3. Die Berufung ist unbegründet, soweit der Kläger höhere Versorgungsleistungen auf der Grundlage einer wesentlichen Änderung der Verhältnisse (§ 48 SGB X) begehrt. Hierüber hat der Beklagte mit Bescheid vom 18.10.1996 in der Gestalt des Widerspruchsbescheides vom 25.11.1996 negativ entschieden. Das Sozialgericht hat die hiergegen gerichtete Klage durch Gerichtsbescheid vom 18.12.1997 abgewiesen. Diese Entscheidung ist nicht zu beanstanden, denn der angefochtene Bescheid ist rechtmäßig und beschwert den Kläger nicht.

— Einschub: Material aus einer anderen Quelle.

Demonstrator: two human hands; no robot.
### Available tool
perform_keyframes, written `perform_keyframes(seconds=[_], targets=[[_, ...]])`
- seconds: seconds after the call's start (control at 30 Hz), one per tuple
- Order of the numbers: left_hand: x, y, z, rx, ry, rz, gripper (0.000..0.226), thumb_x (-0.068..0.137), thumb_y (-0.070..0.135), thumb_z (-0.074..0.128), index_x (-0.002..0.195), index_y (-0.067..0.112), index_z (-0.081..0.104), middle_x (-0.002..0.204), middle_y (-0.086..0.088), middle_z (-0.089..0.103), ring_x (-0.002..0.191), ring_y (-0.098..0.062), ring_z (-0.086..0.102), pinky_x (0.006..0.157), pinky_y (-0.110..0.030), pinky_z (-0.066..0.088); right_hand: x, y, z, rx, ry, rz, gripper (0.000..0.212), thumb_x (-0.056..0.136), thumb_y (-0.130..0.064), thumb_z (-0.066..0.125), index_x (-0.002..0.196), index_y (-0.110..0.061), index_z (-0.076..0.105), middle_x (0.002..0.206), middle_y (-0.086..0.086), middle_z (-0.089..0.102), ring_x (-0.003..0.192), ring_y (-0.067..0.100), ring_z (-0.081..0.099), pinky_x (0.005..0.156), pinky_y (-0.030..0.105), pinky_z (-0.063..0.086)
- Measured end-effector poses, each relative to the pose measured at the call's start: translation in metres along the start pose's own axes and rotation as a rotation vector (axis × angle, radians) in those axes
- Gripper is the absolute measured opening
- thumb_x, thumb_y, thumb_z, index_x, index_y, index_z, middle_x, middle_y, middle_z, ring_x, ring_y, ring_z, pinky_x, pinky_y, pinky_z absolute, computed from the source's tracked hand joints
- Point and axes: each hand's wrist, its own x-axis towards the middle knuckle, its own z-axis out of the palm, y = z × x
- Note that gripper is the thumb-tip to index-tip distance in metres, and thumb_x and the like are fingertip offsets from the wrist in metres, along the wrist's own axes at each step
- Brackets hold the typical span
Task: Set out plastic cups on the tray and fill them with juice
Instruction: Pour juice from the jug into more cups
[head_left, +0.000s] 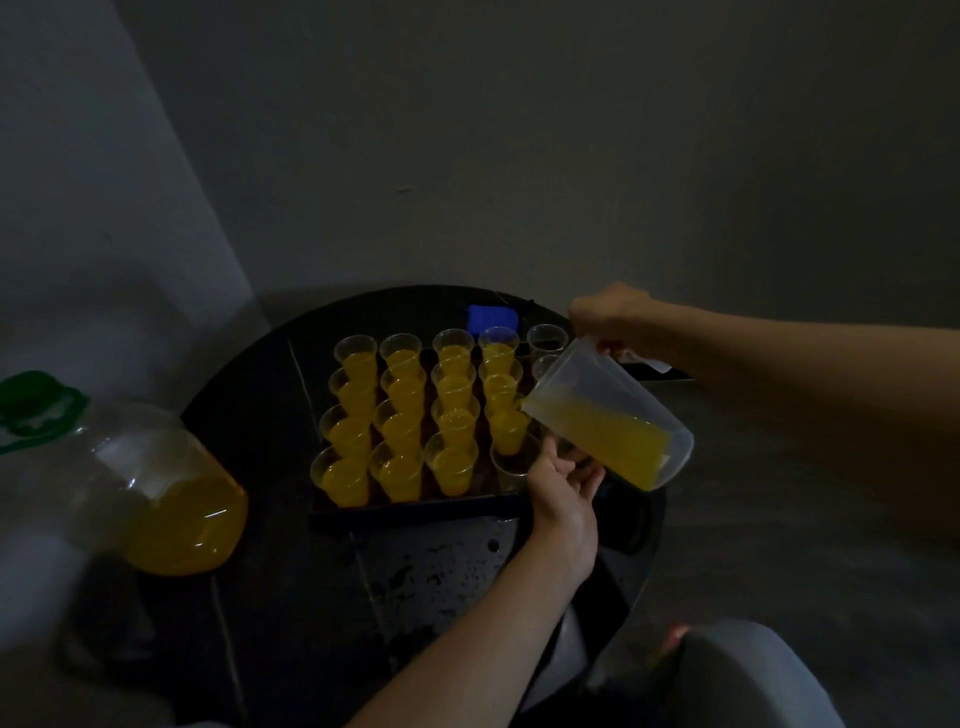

Gegenüber den Feststellungen im letzten positiv-bindenden Bescheid vom 18.08.1952 ist eine wesentliche Änderung im Sinn des § 48 SGB X nicht eingetreten. Die Beweiserhebung hat ergeben, daß der schädigungsbedingte Zustand heute in ähnlicher Form wie seinerzeit besteht. Ausgehend von den Untersuchungen des Sachverständigen Prof. Dr. Z. ist festzustellen, daß weiterhin ausgedehnte Narbenbildungen am rechten Bein und am Gesäß vorhanden sind. Die in den 60er Jahren vorhandenen Schwellungen sind nicht mehr feststellbar. Die Muskelminderung hat sich nicht verstärkt. Die schädigungsbedingte MdE ist auch nach den Anhaltspunkten 1983 und 1996 zureffend mit 30 v.H. bewertet. Die Schädigungsfolgen sind nicht so ausgeprägt wie beim Verlust eines Beines im Unterschenkel (MdE 50 vH; AHP 1996 S. 148) oder dem einseitigen Teilverlust eines Fußes mit guten Stumpf (MdE 40 vH, AHP 1996 S. 149). Werden die beim Kläger bestehenden Muskelverluste und Behinderungen ins Verhältnis gesetzt, so entspricht eine MdE von 30 vH dem schädigungsbedingten Leidenszustand.
Nach alledem können Klage und Berufung des Klägers keinen Erfolg haben.
Die Kostenentscheidung folgt aus den §§ 183 und 193 SGG.
Die Voraussetzungen für die Zulassung der Revision (§ 160 Abs. 2 SGG) liegen nicht vor.